This author interviewed hundreds of Russian women who served in many different capacities during World War II. They were doctors, nurses, snipers, antitank artillery, pilots, infantry, laundresses, cooks, and more and more. So many of the stories have similar heartbreaking threads ("we were so excited for the war, we begged and begged to be sent to the front", "when I came back it had been four years since I had worn a dress, I had to learn to walk in them again", "if a man came back from the war without a limb, or having suffered a terrible injury he was a hero. If it happened to a woman she was shamed", "I haven't talked about this to anyone"). The experiences that these women shared blew me away. Some of these women were so young (not actually women, technically) that they got their periods for the first time while serving. Some had no idea what was happening and on at least a few occasions the male doctors that they worked with had to explain that they hadn't actually gotten injured. (No one should become a sniper before they get their periods. For so many reasons.)
Here are a couple of quotes that stuck with me:
From a surgeon: "We stood at the operating table around the clock. You stand there, and your arms drop by themselves. My war has three smells: blood, chloroform and iodine."
"When the war ended I had three wishes: first - to ride on a bus instead of crawling on my stomach; second - to buy and eat a whole loaf of white bread; and third - to sleep in white sheets and have them make crinkly noises"
The author talking about conducting interviews with these women -
"I listen when they speak...I listen when they are silent...Both words and silence are text for me".

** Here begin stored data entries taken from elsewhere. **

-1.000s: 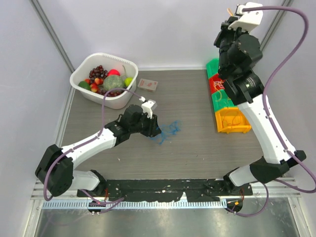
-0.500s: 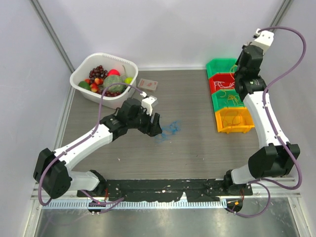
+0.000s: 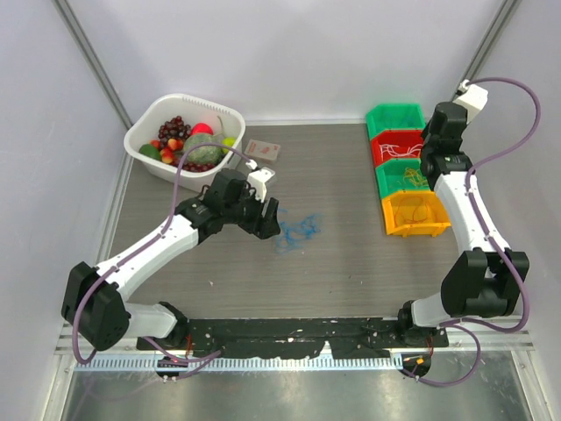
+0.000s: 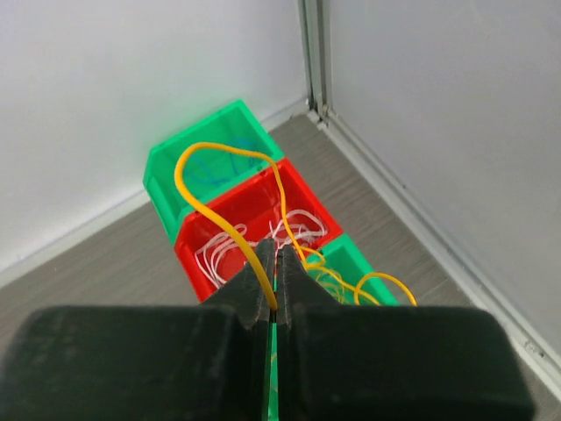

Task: Untangle the cables

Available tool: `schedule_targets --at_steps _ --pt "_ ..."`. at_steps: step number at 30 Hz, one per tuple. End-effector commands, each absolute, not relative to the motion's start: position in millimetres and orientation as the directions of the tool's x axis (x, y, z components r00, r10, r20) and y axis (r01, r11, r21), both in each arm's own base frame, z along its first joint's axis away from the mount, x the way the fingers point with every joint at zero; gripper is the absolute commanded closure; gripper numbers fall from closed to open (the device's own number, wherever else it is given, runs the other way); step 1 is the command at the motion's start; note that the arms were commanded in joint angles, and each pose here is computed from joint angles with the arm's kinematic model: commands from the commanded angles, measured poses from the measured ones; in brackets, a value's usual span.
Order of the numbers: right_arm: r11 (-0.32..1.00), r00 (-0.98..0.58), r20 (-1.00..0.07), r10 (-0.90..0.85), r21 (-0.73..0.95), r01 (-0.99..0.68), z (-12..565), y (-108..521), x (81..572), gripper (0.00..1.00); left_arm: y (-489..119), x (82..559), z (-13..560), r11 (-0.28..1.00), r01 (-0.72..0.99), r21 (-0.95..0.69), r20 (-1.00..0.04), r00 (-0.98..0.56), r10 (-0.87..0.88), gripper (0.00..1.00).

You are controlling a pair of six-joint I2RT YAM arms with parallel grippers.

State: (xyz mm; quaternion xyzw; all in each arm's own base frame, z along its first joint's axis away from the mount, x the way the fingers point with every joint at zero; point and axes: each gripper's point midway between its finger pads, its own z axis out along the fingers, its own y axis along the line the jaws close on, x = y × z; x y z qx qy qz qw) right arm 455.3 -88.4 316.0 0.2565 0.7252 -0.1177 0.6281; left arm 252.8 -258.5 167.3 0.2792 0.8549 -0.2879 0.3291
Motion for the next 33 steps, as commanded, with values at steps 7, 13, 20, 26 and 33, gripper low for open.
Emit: schedule_targets --at_steps 7,13,20,26,33 --pt "0.797 -0.085 -0.912 0.402 0.303 0.523 263.2 -81.6 443.1 0.99 -256.9 256.9 181.2 0.669 0.681 -0.299 -0.747 -0.603 0.280 0.34" --pt "0.787 -0.192 -0.876 0.443 0.276 0.552 211.1 -87.3 437.2 0.99 -256.3 258.2 184.0 0.671 0.678 -0.302 -0.751 -0.602 0.270 0.34" --pt "0.832 -0.394 -0.788 0.474 0.254 0.493 143.5 -67.7 472.0 0.99 -254.2 254.4 185.3 0.672 0.669 -0.316 -0.746 -0.613 0.260 0.34" --pt "0.831 -0.495 -0.718 0.490 0.213 0.514 100.4 -67.0 496.0 0.99 -250.2 251.3 189.8 0.680 0.659 -0.321 -0.750 -0.615 0.243 0.34" --pt "0.848 -0.649 -0.608 0.457 0.078 0.524 84.4 -72.9 492.3 0.81 -246.3 246.9 187.0 0.704 0.617 -0.351 -0.730 -0.651 0.207 0.33"
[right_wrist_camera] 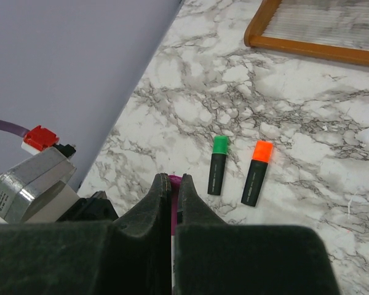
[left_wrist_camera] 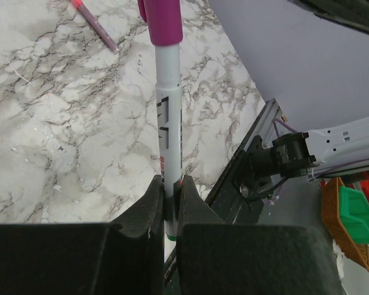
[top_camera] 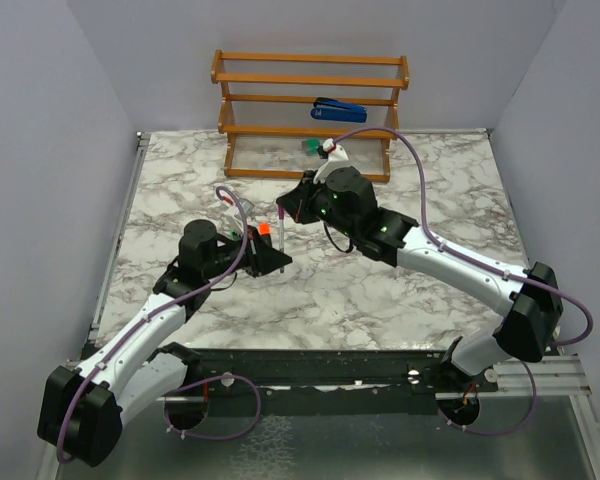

"Several times women sent back my transcribed text with a posscript: "No need for small details...Write about our great Victory..." But "small details" are what is most important for me, the warmth and vividness of life: a lock left on the forehead once the braid has been cut; the hot kettles of kasha and soup, which no one eats, because out of a hundered persons only 7 come back from the battle; or how after the war they could not go to the market and look at the rows of red meat...or even at red cloth..."Ah, my good girl, forty years have already gone by, but you won't find anything red in my house. Ever since the way I've hated the color red".
This should be required reading for everyone. Everywhere. Every college history class. Assigned for anyone on the internet who talks shit about women and feminism and equality. For every stupid fucking teenage boy who makes a joke to a girl about belonging in a kitchen.
It was a privilege to read these women's amazing stories.